Mau bagaimana lagi, media sosial sudah menjadi kehidupan kedua bagi hampir setiap orang. Setiap hari, setiap jam, bahkan setiap menit kehidupan kedua itu selalu singgahi. Walaupun kehidupan kedua itu hanya ada di dunia maya, tetapi justru seolah itu menjadi penghibur kita kala di kehidupan pertama (utama) kita sedang galau.
Maka, tak heran, media sosial di dunia maya sekarang penuh dengan aneka curahan hati penghuninya. Beragam curhat-an dapat kita baca; ekpresi kebahagiaan, sorakan kesuksesan, tangisan pilu, sumpah serapah, sampai hinaan yang tidak pantas diucapkan (dituliskan).
Ya, media sosial telah mengubah fungsi jari-jemari menjadi pengganti bibir sebagai alat pengucap. Bahkan, karena lebih fleksibel dibanding dua buah bibir, apa yang di'keluarkan' darinya melebihi apa yang bisa dikeluarkan mulut dengan dua bibirnya. Bahasa tulisan ternyata lebih dahsyat daripada Bahasa lisan. Apalagi ditambah kemudahan meng-klik untuk menayangkan apa yang ditulis.
Kalau kata-kata yang diucapkan secara lisan mudah untuk dilupakan, baik oleh si pendengar maupun oleh yang mengucapkan. Maka kata-kata yang ditulis justru lebih kuat rekamannya, sehingga sukar untuk mengelak ketika ada orang yang mengkonfirmasi apa-apa yang pernah kita tulis. Apalagi di dunia medsos di internet ini ada yang dinamakan jejak digital.
Tidak jarang, jejak digital seseorang digunakan untuk menilai orang tersebut. Entah oleh gurunya, atasannya di kantor, orang tuanya, istri/suaminya, bahkan mungkin saja oleh calon mertuanya.

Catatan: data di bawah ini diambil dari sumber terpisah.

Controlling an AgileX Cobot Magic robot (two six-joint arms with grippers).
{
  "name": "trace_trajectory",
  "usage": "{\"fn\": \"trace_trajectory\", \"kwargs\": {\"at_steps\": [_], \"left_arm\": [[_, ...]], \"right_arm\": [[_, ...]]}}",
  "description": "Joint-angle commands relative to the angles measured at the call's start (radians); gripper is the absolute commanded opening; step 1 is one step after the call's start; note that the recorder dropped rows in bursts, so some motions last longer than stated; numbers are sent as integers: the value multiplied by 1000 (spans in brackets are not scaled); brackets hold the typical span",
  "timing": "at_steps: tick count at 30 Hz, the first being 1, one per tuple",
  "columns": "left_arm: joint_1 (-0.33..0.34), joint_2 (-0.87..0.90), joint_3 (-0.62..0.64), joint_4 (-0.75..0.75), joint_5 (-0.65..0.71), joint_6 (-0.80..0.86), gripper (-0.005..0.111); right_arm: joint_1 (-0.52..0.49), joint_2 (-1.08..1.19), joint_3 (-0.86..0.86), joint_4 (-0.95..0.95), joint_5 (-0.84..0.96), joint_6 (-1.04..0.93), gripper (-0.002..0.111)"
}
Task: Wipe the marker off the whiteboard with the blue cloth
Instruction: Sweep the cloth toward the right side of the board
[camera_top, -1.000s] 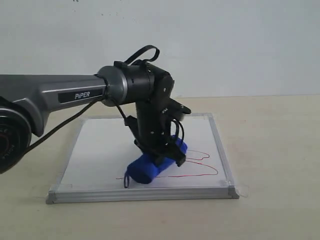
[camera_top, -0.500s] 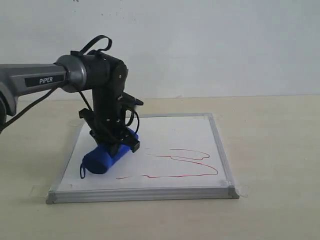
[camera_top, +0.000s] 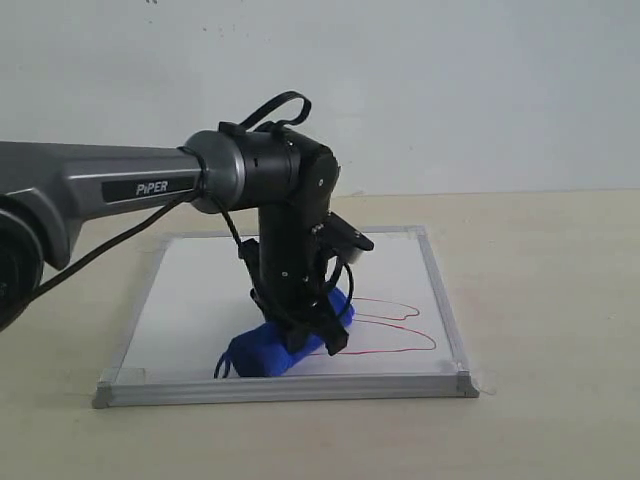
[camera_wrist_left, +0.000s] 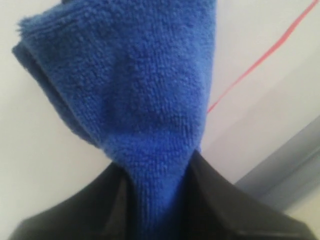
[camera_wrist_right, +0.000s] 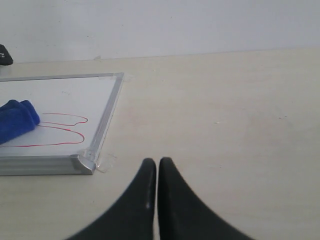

Tidak jarang pula, ada seorang calon tenaga kerja yang lulus di seleksi tahap pertama dan kedua, tetapi kemudian dibatalkan kelulusannya hanya karena gara-gara sebuah statusnya di Facebook.
Ada satu peribahasa asing, 'Scripta manent verba volant' yang artinya 'Apa-apa yang tertulis akan abadi, apa-apa yang terucap akan hilang'.
Peribahasa asing di atas memberikan warning kepada kita untuk lebih berhati-hati saat menuliskan sesuatu dibandingkan mengucapkannya. Walaupun berkata-kata pun tetap harus hati-hati, tidak boleh seenaknya mulut kita.
Kalau kita sepakat sekarang ini jari-jari sudah menggantikan mulut, alias menulis sudah identik dengan berkata-kata. Maka, satu hadis berikut sangat relevan untuk dijadikan pedoman supaya kita berhati-hati saat menulis.
Hadis ini cukup populer di kalangan anak-anak TKIT karena menjadi salah satu dari beberapa hadis yang wajib dihafal.
Rasulullah Saw bersabda,
"Barang siapa yang beriman kepada Allah dan hari akhir, hendaklah dia berkata baik atau diam." (HR. Bukhari).
Jadi, bagi orang yang beriman hanya ada ada dua pilihan; berkata yang baik-baik atau (kalau tidak bisa berkata baik lebih baik) diam.
Dalam konteks kekinian, saat menulis sama dengan berkata-kata, hadis di atas dapat juga diartikan, 'Kalau tidak bisa menulis yang baik-baik, lebih baik diam (jangan menulis)'. Karena, kalau dipaksakan juga, tulisan Anda malah akan menjadi 'artikel sampah'.